◆ **WHAT YOU HAVE TO DO**
From the line with "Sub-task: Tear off" through the line with "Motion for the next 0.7", repeat the entries verbatim, both end lines included, and add nothing.

◆ **DATA SUPPLIED**

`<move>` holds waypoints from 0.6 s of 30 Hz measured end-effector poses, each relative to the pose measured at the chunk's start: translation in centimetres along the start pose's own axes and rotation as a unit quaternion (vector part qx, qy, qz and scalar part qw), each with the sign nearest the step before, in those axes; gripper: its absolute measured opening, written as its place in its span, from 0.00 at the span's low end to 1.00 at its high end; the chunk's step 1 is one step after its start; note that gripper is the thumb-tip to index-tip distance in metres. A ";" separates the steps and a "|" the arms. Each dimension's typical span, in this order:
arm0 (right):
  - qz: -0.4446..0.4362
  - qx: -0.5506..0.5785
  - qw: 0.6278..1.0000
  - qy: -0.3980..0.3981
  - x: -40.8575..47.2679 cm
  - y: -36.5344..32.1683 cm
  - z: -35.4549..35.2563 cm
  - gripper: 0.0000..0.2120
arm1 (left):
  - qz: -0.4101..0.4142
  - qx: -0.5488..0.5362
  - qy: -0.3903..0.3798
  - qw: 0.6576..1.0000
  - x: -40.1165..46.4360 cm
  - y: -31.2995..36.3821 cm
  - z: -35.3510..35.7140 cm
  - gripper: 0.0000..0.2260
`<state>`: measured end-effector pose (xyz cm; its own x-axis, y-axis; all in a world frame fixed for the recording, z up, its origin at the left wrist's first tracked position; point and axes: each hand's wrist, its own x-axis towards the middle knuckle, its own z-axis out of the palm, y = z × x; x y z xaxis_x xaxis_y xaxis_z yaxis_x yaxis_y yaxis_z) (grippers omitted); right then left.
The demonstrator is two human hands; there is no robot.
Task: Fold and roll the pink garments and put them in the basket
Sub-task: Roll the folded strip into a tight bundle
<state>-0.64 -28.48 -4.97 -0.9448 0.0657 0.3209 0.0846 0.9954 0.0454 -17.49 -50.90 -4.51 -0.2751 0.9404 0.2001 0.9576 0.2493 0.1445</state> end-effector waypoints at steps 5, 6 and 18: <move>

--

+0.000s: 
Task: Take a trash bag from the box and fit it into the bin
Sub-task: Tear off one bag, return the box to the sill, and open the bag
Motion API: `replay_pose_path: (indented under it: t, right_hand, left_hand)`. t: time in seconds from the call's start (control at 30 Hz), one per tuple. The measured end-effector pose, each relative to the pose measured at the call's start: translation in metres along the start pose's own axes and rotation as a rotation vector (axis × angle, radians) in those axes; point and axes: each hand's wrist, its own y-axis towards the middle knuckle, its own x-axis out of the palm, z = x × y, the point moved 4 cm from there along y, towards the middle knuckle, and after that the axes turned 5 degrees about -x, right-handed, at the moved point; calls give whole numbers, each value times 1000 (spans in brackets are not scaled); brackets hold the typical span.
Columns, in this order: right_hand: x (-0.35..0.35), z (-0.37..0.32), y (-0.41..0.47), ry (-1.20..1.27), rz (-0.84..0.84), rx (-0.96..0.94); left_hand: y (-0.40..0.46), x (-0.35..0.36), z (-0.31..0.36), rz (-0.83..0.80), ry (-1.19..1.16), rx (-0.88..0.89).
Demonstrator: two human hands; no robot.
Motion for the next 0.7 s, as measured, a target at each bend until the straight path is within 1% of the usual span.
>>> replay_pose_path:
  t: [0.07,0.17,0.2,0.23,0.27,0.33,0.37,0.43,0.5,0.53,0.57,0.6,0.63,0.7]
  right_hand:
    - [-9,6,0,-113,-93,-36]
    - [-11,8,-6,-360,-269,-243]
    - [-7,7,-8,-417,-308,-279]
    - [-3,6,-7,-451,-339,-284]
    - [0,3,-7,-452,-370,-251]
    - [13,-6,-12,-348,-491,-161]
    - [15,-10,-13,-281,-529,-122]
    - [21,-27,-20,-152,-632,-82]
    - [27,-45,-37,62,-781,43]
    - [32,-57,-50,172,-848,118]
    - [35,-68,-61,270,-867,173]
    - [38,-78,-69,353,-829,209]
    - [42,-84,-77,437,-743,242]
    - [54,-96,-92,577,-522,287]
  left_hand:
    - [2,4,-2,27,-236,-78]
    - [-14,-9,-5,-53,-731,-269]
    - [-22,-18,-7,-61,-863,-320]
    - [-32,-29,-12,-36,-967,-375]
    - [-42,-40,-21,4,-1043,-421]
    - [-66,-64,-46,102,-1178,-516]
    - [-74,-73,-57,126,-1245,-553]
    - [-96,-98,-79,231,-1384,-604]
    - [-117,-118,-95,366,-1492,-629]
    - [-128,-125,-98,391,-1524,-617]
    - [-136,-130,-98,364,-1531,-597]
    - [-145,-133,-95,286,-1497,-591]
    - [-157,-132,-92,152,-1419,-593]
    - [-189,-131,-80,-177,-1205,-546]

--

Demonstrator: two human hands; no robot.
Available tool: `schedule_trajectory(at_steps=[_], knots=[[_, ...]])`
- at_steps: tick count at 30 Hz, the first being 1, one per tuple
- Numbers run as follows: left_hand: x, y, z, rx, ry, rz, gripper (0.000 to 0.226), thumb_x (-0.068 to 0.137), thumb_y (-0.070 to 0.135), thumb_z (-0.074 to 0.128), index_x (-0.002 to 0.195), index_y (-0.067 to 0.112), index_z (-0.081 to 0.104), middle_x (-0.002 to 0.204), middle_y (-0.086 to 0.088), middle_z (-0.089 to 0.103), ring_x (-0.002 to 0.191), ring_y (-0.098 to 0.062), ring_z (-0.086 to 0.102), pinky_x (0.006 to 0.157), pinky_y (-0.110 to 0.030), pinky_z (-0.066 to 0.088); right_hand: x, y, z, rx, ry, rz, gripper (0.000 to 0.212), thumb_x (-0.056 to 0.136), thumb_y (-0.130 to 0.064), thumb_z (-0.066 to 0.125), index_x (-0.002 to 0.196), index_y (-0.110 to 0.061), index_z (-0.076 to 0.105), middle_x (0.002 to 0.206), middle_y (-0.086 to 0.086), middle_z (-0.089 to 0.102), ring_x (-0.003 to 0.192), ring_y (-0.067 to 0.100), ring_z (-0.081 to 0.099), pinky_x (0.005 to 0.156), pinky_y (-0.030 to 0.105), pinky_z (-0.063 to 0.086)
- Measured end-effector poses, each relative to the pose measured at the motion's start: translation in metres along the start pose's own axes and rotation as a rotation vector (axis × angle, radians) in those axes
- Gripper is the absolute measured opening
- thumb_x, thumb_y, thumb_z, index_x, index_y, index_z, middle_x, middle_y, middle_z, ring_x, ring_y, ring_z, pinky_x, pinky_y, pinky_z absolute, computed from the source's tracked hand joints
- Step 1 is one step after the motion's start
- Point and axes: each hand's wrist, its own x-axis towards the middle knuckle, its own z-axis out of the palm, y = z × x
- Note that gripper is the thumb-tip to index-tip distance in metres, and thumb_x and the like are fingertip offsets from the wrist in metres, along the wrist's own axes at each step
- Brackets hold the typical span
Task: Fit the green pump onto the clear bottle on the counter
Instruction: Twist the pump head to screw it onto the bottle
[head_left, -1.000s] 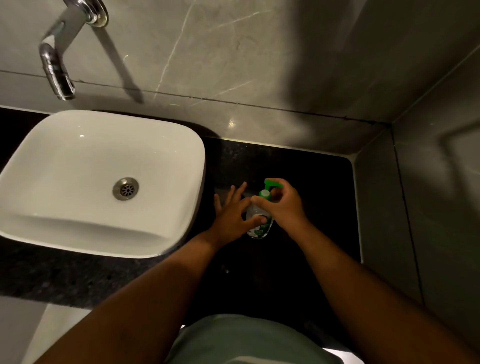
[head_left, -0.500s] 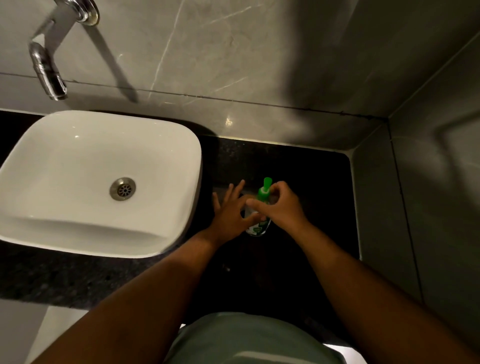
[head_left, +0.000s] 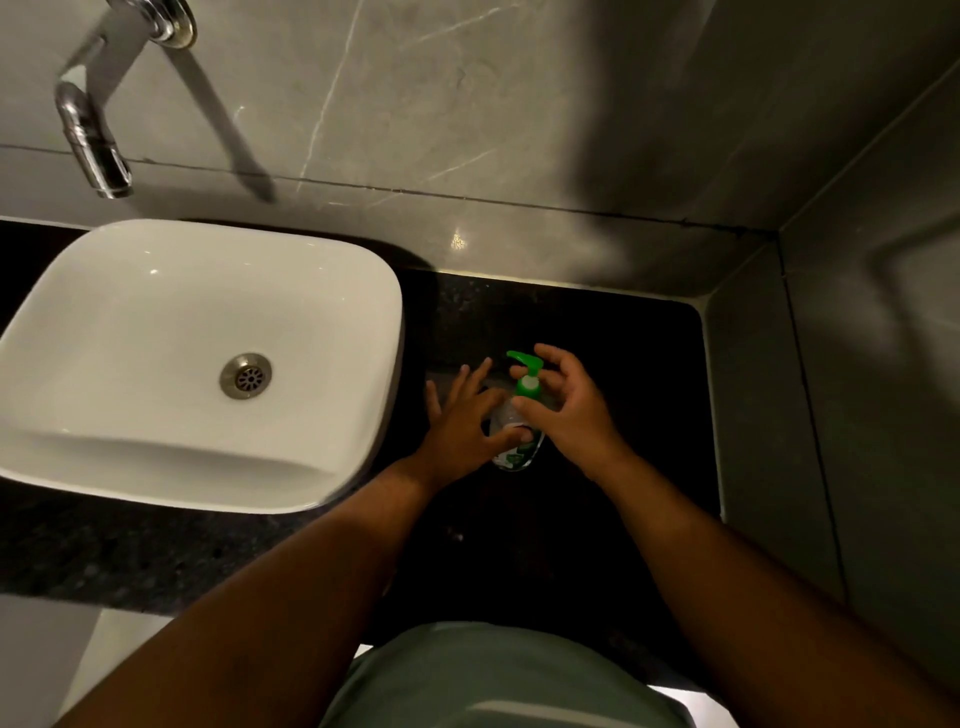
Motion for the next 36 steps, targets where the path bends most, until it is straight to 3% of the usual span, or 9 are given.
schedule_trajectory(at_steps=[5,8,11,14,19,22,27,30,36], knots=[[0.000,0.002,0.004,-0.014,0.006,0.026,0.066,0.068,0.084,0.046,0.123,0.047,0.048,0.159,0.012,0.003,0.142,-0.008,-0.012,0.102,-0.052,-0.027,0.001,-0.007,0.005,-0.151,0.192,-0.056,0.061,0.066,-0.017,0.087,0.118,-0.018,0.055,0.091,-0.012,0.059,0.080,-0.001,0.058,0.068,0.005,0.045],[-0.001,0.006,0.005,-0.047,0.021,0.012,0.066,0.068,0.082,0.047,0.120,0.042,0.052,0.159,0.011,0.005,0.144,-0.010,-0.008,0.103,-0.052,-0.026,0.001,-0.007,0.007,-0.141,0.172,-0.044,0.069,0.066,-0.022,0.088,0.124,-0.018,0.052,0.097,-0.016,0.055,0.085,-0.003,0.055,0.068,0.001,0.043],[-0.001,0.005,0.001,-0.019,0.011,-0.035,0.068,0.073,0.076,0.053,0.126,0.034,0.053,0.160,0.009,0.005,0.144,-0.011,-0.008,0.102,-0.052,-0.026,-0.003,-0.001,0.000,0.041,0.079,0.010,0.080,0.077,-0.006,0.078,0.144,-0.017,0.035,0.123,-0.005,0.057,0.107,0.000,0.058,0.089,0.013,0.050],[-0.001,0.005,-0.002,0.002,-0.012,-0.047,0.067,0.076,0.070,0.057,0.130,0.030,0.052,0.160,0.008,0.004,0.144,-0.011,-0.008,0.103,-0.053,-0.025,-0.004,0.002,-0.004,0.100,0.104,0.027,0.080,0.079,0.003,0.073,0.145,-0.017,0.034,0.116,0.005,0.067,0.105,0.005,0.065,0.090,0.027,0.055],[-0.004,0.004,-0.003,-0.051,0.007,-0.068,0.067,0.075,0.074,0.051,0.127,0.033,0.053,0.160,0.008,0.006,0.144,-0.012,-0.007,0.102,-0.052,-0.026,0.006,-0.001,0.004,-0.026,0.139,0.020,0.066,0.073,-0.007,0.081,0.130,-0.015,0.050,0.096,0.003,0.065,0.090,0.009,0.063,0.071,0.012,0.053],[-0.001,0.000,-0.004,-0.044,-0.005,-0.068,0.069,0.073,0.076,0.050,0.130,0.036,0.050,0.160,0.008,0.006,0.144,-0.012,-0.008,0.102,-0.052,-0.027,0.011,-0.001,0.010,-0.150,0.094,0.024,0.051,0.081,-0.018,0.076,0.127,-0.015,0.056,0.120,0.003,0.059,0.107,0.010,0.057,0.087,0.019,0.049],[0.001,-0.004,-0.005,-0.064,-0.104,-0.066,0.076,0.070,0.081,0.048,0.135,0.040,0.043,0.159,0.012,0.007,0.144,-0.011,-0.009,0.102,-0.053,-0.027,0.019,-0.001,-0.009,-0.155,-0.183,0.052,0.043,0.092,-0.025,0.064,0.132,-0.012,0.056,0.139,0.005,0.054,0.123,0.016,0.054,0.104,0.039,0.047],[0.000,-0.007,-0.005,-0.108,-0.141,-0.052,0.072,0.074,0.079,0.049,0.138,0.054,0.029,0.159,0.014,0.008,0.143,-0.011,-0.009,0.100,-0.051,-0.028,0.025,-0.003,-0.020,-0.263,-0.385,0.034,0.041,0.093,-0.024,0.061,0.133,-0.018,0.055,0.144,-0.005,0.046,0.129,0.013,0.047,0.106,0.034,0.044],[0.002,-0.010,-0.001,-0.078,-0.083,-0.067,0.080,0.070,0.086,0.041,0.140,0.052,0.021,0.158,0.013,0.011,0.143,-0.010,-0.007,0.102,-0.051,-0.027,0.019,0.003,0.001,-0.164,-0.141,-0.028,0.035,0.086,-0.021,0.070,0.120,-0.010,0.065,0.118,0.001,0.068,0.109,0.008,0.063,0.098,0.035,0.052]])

◆ **RESULT FOR THIS EXERCISE**
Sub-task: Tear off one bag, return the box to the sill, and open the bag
Motion API: `replay_pose_path: (indented under it: t, right_hand, left_hand)`. t: time in seconds from the call's start (control at 30 Hz), one per tuple. The measured end-effector pose, each relative to the pose measured at the call's start: translation in metres along the start pose's own axes and rotation as a rotation vector (axis × angle, radians) in those axes; point and axes: each hand's wrist, its own y-axis towards the middle knuckle, its own x-axis out of the palm, z = x × y, the point moved 4 cm from there along y, towards the middle knuckle, and after that the axes turned 5 degrees about -x, right-handed, at the moved point; calls give whole numbers, each value times 1000 (spans in brackets are not scaled); brackets hold the typical span.
Columns, in this order: right_hand: x (-0.35..0.35), z (-0.37..0.32), y (-0.41..0.47), ry (-1.20..1.27), rz (-0.84..0.84), rx (-0.96..0.94); left_hand: y (-0.40..0.46), x (-0.35..0.36), z (-0.31..0.36), rz (-0.83..0.80), ry (-1.19..1.16), rx (-0.88..0.89).
Demonstrator: two human hands; no robot.
Motion for the next 0.7 s, as measured, a target at each bend until the straight path is within 1% of the usual span.

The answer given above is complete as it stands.